Logo
Violenza sessuale di gruppo: arrestato a Reggio Emilia

Un 67enne salernitano è stato condannato in via definitiva a 7 anni di carcere. I carabinieri di Santa Croce lo hanno rintracciato nella sua abitazione

REGGIO EMILIA – Quindici anni dopo i fatti, è arrivata la condanna definitiva e l’arresto. I carabinieri di Santa Croce hanno eseguito un ordine di carcerazione nei confronti di un uomo di 67 anni, originario di Pagani, in provincia di Salerno, riconosciuto colpevole di violenza sessuale di gruppo.

Il provvedimento è stato emesso dalla Procura della Repubblica presso il Tribunale di Nocera Inferiore al termine dell’iter giudiziario legato a una vicenda avvenuta nel gennaio del 2011 in un comune del Salernitano.

Secondo quanto ricostruito nelle indagini, la vittima – una donna che all’epoca aveva 38 anni – era stata attirata con la promessa di un lavoro come addetta alle pulizie. A prelevarla sotto casa era stato proprio il 67enne oggi condannato, che le aveva fatto credere di accompagnarla a un colloquio. In realtà la donna venne portata in un capannone isolato, dove fu sequestrata e sottoposta per ore a violenze da parte dell’uomo e di due complici.

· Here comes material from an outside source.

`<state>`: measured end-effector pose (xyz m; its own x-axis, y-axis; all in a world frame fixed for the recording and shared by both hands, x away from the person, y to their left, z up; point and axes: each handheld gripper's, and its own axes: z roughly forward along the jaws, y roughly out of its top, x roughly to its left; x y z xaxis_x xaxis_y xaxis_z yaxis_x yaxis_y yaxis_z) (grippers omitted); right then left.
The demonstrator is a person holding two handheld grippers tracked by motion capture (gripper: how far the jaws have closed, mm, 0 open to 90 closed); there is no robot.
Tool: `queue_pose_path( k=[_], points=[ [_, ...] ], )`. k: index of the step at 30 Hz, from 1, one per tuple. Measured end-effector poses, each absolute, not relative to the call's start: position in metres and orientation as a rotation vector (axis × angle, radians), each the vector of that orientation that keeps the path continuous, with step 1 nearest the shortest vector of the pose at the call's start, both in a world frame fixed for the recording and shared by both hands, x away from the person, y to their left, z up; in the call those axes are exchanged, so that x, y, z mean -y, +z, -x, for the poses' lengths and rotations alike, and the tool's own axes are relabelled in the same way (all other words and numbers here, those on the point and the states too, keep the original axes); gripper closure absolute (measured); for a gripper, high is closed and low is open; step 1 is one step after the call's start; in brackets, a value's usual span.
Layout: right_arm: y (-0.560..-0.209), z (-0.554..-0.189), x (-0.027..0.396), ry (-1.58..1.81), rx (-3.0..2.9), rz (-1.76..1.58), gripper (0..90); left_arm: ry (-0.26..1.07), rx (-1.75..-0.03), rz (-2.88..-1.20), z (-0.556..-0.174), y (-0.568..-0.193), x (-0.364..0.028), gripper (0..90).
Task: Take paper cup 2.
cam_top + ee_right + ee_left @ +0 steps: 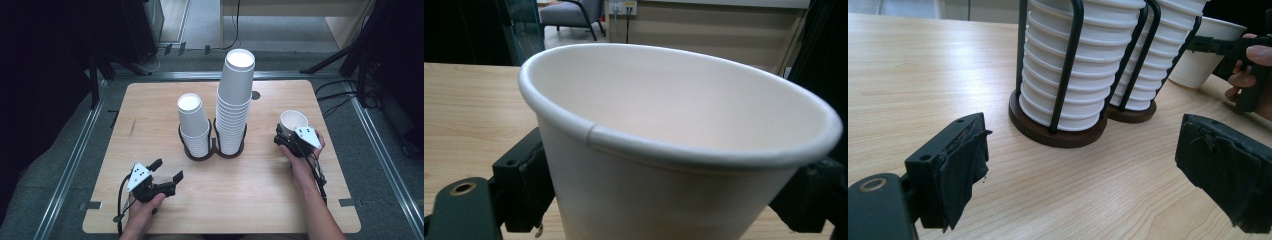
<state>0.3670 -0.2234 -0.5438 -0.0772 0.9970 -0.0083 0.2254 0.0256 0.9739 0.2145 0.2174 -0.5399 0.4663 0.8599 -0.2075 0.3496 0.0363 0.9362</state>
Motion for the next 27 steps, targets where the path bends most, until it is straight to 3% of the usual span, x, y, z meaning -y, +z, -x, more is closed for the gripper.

Particolarmente grave il contesto in cui si sarebbero consumati gli abusi: mentre uno degli aggressori commetteva la violenza, gli altri avrebbero minacciato la vittima puntandole una pistola alla testa, intimandole di non reagire e di non denunciare quanto accaduto.

Nonostante le minacce di morte e i tentativi di convincerla a tacere, la donna trovò il coraggio di denunciare l’accaduto ai carabinieri, consentendo così l’avvio di un’indagine che portò all’identificazione dei responsabili.

Il procedimento giudiziario si è concluso il 9 febbraio 2026, quando la sentenza del Tribunale di Nocera Inferiore è diventata definitiva. L’uomo è stato condannato a 7 anni di reclusione, con pene accessorie tra cui l’interdizione perpetua dai pubblici uffici, il divieto di ricoprire incarichi in strutture frequentate da minori e la perdita del diritto agli alimenti e alla successione.

L’ordine di carcerazione è stato eseguito il 7 marzo scorso dai militari della stazione di Santa Croce, che hanno rintracciato il 67enne nella sua abitazione a Reggio Emilia, dove nel frattempo si era trasferito. Dopo le formalità di rito, l’uomo è stato accompagnato in carcere.

Detratto il breve periodo di custodia cautelare scontato nel 2011, il condannato dovrà ora espiare una pena residua di 6 anni, 11 mesi e 16 giorni di reclusione.